Ir al odontólogo no es nada emocionante (todos lo sabemos), aunque se deba visitar cada seis meses, si queremos disminuir, en parte, molestias en las treinta y dos piezas dentales. Verlo me da pánico. Es una escena que se repite cada vez que lo visito. Llega sin hacer ruido, camina inclinado hacia adelante, y con la cara tapada como en una película de vaqueros. Lo primero que yo le veo son sus ojos y trato de adivinar su perfil; cómo será su nariz, sus labios, luego las manos, y me detengo en sus dedos, porque son esos dedos los que voy a tener dentro de mi boca durante la visita. Pasa de largo absorto en su silencio y yo, en la sala de espera, aguanto.

 

Después de un rato, me encuentro en el consultorio acostado sobre una silla reclinable rosada que hace juego con los muebles y el sócalo de las paredes. Casi todo a mí alrededor es rosado, hasta las orejas del odontólogo son rosadas, tiene un ojo rosado, el tapaboca es rosado, las gafas son rosadas, sus tenis también son rosados. Debe ser que le gusta el rosado, pienso; o puede ser también que yo este viendo todo rosado a causa del dolor.Levanté la mirada hacia el techo, pero no alcancé a ver si también era rosado, la luz de la lámpara me lo impidió. ¿Cuál es la muelita?, me preguntó; su voz también era rosada. La penúltima de atrás hacia adelante, doctor, arriba a la derecha, y le señalo con el meñique. Abra la boca, déjeme ver, y me fue metiendo dos dedos con sabor a caucho, mientras que con un tubito metálico comenzó a golpearme todas las muelas de ese sector para percatarse si en realidad era la que yo decía, o si era un dolor irradiado como después me lo explicó. 

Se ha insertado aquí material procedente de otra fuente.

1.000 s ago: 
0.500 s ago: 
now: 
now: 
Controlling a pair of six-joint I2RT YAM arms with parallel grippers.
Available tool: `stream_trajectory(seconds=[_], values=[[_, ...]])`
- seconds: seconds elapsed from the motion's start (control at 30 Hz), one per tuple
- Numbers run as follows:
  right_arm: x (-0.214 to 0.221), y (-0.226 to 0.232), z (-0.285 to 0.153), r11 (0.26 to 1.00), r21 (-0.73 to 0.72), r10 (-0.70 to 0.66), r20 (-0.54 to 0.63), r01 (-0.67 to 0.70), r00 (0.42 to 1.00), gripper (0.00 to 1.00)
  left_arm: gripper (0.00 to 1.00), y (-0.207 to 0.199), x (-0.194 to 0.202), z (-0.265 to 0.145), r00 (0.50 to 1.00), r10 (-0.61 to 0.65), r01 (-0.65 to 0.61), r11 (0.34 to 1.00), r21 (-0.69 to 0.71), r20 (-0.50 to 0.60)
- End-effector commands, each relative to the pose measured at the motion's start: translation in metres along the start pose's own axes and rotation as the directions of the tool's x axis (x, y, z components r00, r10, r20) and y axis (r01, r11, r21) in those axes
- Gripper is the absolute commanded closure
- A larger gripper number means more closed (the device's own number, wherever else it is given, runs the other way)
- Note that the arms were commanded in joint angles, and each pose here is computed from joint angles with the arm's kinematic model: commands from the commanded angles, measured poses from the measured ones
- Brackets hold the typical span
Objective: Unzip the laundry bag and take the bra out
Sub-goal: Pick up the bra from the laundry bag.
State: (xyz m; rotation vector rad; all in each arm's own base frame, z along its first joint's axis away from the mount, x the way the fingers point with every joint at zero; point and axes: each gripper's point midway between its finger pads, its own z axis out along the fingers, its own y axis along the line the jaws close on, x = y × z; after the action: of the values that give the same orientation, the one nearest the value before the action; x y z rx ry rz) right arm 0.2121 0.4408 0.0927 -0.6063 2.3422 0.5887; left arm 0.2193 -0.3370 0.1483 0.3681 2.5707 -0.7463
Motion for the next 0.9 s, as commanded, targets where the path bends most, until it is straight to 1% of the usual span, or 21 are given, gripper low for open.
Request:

Cuando grité, susurró: si, esa es. 

 

Con las manos sudorosas, agarradas de los reposabrazos, yo aguanto; luego, entrelazo los dedos y los pongo sobre el pañuelo que he colocado, con mucho cuidado, sobre el pecho. Por lo general opto por la segunda, solo que le encimo una pandeada de espalda hacia arriba y espero poder soportar el chuzón de la anestesia, porque es que el pinchacito es caña y coco. Estar anestesiado tiene sus ventajas: duele menos... o... o no duele... o duele cuando el odontólogo nos toca con la fresa algún lugar en donde la anestesia no alcanzó a llegar. Entonces viene el ¡aaah!, o el ¡uuuh!, y la pregunta del millón... ¿duele? Pregunta 

que por lo general se queda sin respuesta. Quién puede responder con un separador de lengua, dos algodones cilíndricos (uno a cada lado de la muela), un eyector, dos dedos con sabor a caucho empujando la mandíbula hacia abajo, y una fresa metálica ronroneando dentro de la boca al mismo tiempo. Para mí, es como tratar de respirar por debajo de agua. Poco a poco, el ruido de la fresa taladrando lo que otrora fuera mi muela, hizo que me olvidara de Tántalo.